La leucosis enzoótica bovina (LEB) es una enfermedad neoplásica, linfoproliferativa, crónica y de larga incubación, que en nuestro país tiene niveles de prevalencia que oscilan entre 33 al 84%, dependiendo del tipo de explotación. Afecta a bovinos en general, pero las producciones intensivas como en el caso de los tambos, son las que sienten el mayor impacto sanitario y en cuanto a costos. La importancia económica radica en las pérdidas directas e indirectas por decomisos o por estado de portador respectivamente; siendo las más significativas aquellas debidas a las restricciones del mercado internacional para comercializar ganado en pie, semen y embriones, sumado a los gastos de diagnóstico para cumplir con los requisitos de los países importadores.
La necesidad de controlar esta enfermedad llevó al Senasa a reglamentar los requisitos para la obtención de certificación de establecimiento oficialmente libre de LEB a través de la Resolución 337/94.
¿Cómo se activa la respuesta inmune frente a la infección?
En cuanto a la respuesta inmune humoral del bovino, podemos mencionar que el virus de la leucosis bovina (VLB) posee dos proteínas estructurales: p24 y gp51, consideradas como los más potentes inmunógenos generadores de anticuerpos, los cuales serán detectados en los animales infectados por las pruebas diagnósticas de rutina. Los anticuerpos anti-gp51parecen ser los primeros en aparecer y en títulos consistentemente más altos que los anticuerpos anti-p24.
Sin embargo, hay evidencias que establecen la posibilidad de detectar anticuerpos anti-p24 antes de la aparición de anticuerpos anti-gp51 y en igual o mayor título y en ocasiones podría llegar a ser exclusiva.
¿Qué podemos aportar al diagnóstico serológico?
El diagnóstico serológico de la LEB se basa en la detección de anticuerpos contra las dos proteínas inmunogénicas del virus que hemos mencionado anteriormente.
Para su detección existen varias pruebas inmunodiagnósticas que utilizan una u otra proteína purificada o recombinante.
En nuestro país, la autoridad sanitaria acepta la doble inmunodifusión en gel de agar (DIDA) y el ELISA indirecto como pruebas oficiales de acreditación, pero hasta el momento no existe ELISA comercial de producción nacional para uso oficial. La prueba de DIDA para la detección de animales infectados, desarrollada en la década del ´70, fue el primer método serológico aceptado por la OIE y la prueba oficialmente reconocida por Senasa para la certificación de rodeos libres.
La DIDA, que detecta principalmente anticuerpos anti-gp51, es considerada como una prueba de alta especificidad, rápida y fácil de realizar, pero cuyas desventajas mayores son la baja sensibilidad, tiempo que insume la prueba y la incapacidad de detectar anticuerpos en leche. Dentro de las pruebas primarias, el ELISA es de elección para el diagnóstico serológico dada su alta sensibilidad, su fácil realización y lectura objetiva, con la ventaja de poder procesar simultáneamente un gran número de muestras.

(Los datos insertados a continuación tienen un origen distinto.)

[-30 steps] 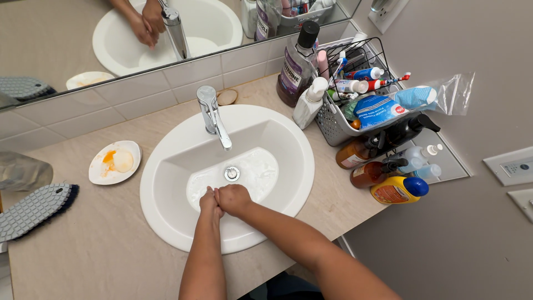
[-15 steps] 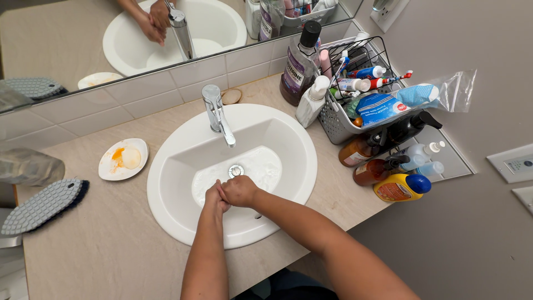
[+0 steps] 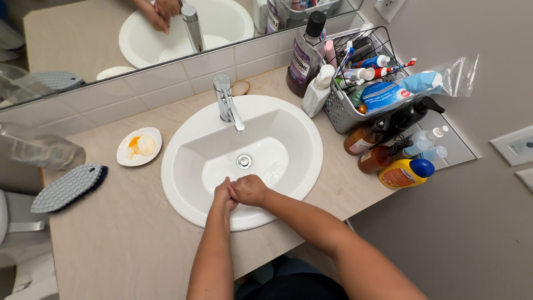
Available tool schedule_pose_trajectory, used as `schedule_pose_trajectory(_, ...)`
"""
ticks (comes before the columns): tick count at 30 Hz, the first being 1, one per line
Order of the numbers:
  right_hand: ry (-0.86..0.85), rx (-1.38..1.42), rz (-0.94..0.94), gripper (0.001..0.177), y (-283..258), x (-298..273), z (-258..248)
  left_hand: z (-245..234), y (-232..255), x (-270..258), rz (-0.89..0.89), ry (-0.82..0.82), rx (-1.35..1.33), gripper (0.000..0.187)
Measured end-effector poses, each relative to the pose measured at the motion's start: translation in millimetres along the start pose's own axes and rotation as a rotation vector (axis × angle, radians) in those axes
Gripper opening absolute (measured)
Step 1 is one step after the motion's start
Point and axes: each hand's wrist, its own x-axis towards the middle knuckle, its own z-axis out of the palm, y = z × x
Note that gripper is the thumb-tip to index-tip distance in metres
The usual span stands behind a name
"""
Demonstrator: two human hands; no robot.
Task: The person cleans a bathroom sink and countertop using a cloth. They wipe the sink basin, faucet, and surrounding counter, then wash a small plate with the cloth under running water. The person also wipes the mirror and wall area before rinsing the cloth and placing it in the bathtub.
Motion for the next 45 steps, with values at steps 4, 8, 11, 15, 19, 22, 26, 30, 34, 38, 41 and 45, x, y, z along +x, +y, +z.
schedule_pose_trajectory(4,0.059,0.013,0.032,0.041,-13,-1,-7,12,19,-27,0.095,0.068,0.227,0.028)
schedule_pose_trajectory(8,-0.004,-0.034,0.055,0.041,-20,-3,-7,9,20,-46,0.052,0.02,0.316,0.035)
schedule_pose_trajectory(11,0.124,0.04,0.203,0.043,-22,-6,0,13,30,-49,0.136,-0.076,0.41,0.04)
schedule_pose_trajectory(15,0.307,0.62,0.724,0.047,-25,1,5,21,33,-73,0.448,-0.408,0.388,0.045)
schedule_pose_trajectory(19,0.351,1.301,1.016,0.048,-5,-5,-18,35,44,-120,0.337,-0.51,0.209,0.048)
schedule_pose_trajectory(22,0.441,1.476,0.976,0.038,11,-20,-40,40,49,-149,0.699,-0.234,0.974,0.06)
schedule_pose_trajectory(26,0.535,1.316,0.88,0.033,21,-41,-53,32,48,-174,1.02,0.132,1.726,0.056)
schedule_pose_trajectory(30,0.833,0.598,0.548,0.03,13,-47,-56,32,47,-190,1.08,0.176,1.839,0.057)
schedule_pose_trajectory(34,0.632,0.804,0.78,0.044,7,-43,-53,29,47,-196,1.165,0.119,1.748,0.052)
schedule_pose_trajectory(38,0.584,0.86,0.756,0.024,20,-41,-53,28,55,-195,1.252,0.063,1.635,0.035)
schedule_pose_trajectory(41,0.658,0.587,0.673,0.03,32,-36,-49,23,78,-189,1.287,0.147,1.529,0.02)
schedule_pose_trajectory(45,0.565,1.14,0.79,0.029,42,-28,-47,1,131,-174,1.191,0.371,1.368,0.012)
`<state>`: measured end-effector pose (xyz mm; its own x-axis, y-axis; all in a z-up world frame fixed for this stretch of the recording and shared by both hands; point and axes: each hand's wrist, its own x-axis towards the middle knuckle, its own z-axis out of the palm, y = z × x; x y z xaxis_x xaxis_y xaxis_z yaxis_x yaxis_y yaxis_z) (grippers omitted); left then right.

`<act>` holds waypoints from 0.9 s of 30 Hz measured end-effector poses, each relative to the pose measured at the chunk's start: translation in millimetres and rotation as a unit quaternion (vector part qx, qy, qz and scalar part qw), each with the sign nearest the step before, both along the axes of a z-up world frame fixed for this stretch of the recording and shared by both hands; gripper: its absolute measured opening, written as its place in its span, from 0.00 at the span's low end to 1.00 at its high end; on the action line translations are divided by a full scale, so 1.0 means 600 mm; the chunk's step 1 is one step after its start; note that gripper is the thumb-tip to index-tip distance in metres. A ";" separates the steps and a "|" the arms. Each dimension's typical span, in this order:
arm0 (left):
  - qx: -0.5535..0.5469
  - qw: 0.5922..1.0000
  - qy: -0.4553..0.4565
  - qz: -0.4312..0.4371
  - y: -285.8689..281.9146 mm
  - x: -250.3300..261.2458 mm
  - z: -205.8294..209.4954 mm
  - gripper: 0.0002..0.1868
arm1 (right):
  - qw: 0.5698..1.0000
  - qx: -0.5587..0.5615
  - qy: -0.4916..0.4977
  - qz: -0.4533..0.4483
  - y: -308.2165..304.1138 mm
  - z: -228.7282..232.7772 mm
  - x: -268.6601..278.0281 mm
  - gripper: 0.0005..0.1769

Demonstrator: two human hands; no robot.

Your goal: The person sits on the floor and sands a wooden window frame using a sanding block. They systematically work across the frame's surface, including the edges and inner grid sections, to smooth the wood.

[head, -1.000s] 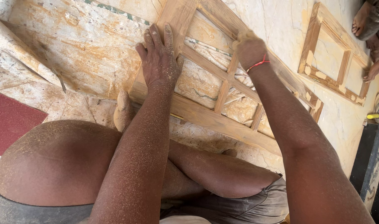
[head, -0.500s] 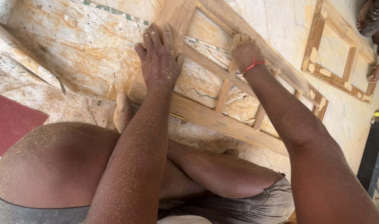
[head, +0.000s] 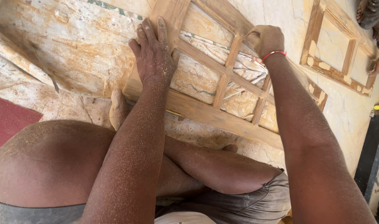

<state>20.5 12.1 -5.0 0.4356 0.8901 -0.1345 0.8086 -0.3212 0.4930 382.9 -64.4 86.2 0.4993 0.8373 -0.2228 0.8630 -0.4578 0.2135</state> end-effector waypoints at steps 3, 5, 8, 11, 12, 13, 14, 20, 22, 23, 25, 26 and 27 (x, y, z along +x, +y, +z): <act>-0.014 1.000 0.001 -0.002 -0.002 -0.003 -0.002 0.48 | 0.997 -0.020 -0.038 0.058 0.014 -0.026 -0.026 0.09; -0.015 1.000 0.005 -0.004 -0.004 -0.004 -0.003 0.50 | 0.987 -0.009 -0.072 0.145 0.029 -0.038 -0.043 0.09; -0.011 1.000 -0.023 0.007 0.000 0.000 -0.002 0.48 | 0.980 -0.024 -0.098 0.172 0.053 -0.034 -0.048 0.08; 0.002 1.000 -0.017 0.002 -0.001 -0.003 -0.005 0.49 | 0.974 -0.053 -0.099 0.196 0.058 -0.031 -0.042 0.08; -0.001 1.000 -0.012 0.001 -0.002 -0.003 -0.005 0.50 | 0.961 -0.055 -0.127 0.240 0.055 -0.031 -0.039 0.08; -0.005 1.000 -0.008 0.001 -0.004 -0.003 -0.005 0.50 | 0.945 -0.057 -0.155 0.283 0.052 -0.034 -0.039 0.08; -0.008 1.000 -0.004 0.000 -0.003 -0.002 -0.004 0.51 | 0.926 -0.058 -0.184 0.325 0.050 -0.037 -0.039 0.08; -0.010 1.000 -0.013 0.001 -0.003 -0.003 -0.001 0.48 | 0.962 -0.179 -0.193 0.076 0.091 -0.067 -0.060 0.18; -0.005 1.000 -0.009 0.000 0.001 -0.001 -0.001 0.48 | 0.968 -0.197 -0.154 -0.001 0.112 -0.049 -0.045 0.22; -0.002 1.000 -0.007 0.001 0.006 0.000 -0.002 0.49 | 0.969 -0.205 -0.134 -0.038 0.119 -0.036 -0.033 0.24; -0.005 1.000 0.010 -0.004 0.000 -0.001 -0.009 0.50 | 0.990 -0.068 -0.111 -0.048 0.089 -0.003 -0.001 0.11; -0.004 1.000 0.018 -0.011 -0.001 0.001 -0.012 0.50 | 0.997 0.000 -0.075 -0.017 0.059 0.015 0.017 0.10; 0.002 1.000 0.019 -0.012 -0.001 0.003 -0.016 0.50 | 0.997 0.069 -0.039 0.014 0.017 0.033 0.032 0.09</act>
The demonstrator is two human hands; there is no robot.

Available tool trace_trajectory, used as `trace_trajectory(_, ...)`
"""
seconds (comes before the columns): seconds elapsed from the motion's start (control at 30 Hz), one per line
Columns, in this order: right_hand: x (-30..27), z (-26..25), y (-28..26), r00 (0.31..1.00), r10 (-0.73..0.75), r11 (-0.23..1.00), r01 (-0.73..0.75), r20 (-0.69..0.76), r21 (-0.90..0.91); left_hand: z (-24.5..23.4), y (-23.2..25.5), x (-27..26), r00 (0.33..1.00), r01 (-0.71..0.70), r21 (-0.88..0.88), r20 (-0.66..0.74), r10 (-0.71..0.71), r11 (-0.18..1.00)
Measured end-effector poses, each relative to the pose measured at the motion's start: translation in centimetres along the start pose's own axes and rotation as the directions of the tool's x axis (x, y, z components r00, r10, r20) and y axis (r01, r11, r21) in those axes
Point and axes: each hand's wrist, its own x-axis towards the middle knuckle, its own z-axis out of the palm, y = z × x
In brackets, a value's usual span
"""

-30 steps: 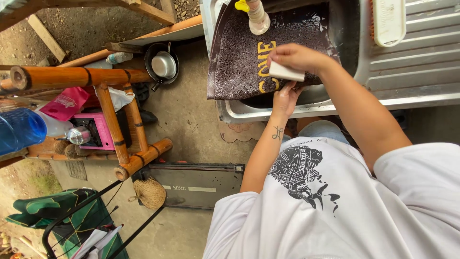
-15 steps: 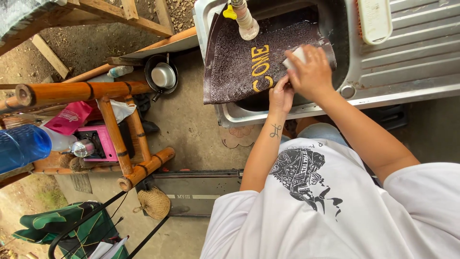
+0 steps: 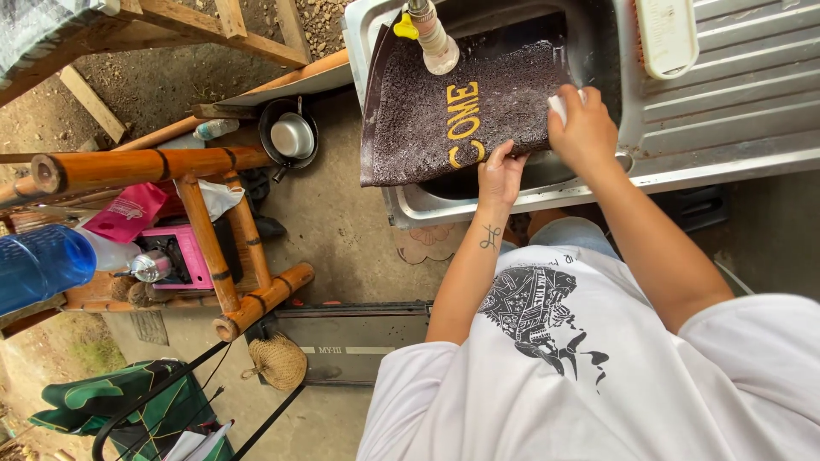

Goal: Cleaning and scrubbing a floor mat in a sink using a sponge and a brush.

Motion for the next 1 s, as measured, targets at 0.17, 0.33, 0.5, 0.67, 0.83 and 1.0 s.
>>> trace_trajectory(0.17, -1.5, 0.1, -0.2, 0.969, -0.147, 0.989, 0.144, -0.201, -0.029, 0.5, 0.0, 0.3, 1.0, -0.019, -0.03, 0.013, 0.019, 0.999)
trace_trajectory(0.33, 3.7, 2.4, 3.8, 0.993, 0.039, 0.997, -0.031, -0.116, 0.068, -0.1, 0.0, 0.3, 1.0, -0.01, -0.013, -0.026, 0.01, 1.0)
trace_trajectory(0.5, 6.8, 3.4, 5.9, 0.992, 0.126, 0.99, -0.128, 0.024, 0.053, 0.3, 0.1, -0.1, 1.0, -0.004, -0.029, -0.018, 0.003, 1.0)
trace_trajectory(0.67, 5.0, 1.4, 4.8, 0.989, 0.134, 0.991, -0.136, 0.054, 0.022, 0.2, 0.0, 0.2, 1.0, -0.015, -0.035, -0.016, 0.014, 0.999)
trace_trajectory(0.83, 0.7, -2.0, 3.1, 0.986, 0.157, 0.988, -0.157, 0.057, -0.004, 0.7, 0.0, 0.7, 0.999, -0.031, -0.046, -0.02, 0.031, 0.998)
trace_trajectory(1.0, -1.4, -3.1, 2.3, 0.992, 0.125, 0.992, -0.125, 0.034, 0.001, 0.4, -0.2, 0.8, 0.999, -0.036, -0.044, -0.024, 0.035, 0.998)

En la actualidad, no existe una prueba capaz de detectar en forma conjunta específica y fehacientemente la respuesta inmune humoral contra ambas proteínas del virus: gp51 y p24.
Ante esta situación y en pos de aumentar la sensibilidad de las pruebas diagnósticas empleadas y detectar el mayor número posible de animales enfermos dentro de un rodeo, en nuestro laboratorio desarrollamos una prueba de ELISA dual que contempla como antígenos diagnóstico ambas proteínas gp51 y p24 en forma conjunta y obtenidas de forma recombinante.
De esta manera combinamos la alta sensibilidad de una prueba serológica primaria como el ELISA con la inclusión de la proteína p24 como antígeno diagnóstico para aumentar la sensibilidad; tratando de captar aquellos animales que por cuestiones de dinámica de la respuesta inmune o idiosincráticamente presenten solo anticuerpos anti p24 y que no serían detectados por los métodos oficiales de diagnóstico de rutina como el DIDA o kits comerciales de ELISA.
Vale hacer hincapié en que, desde el punto de vista epidemiológico y para cualquier programa de control sanitario orientado a erradicar o disminuir la prevalencia de una enfermedad, es necesario contar con pruebas cuya alta sensibilidad permita evitar o disminuir la aparición de resultados falsos negativos.
Los análisis estadísticos de los resultados del novel ELISA dual, donde la sensibilidad lograda es del 96.5% comparada con la del DIDA del 76%; son muy alentadores para continuar con la validación de esta prueba, y así de contar con una herramienta diagnóstica para optimizar el control y apoyar los planes de erradicación de la LEB que se establezcan en nuestro país.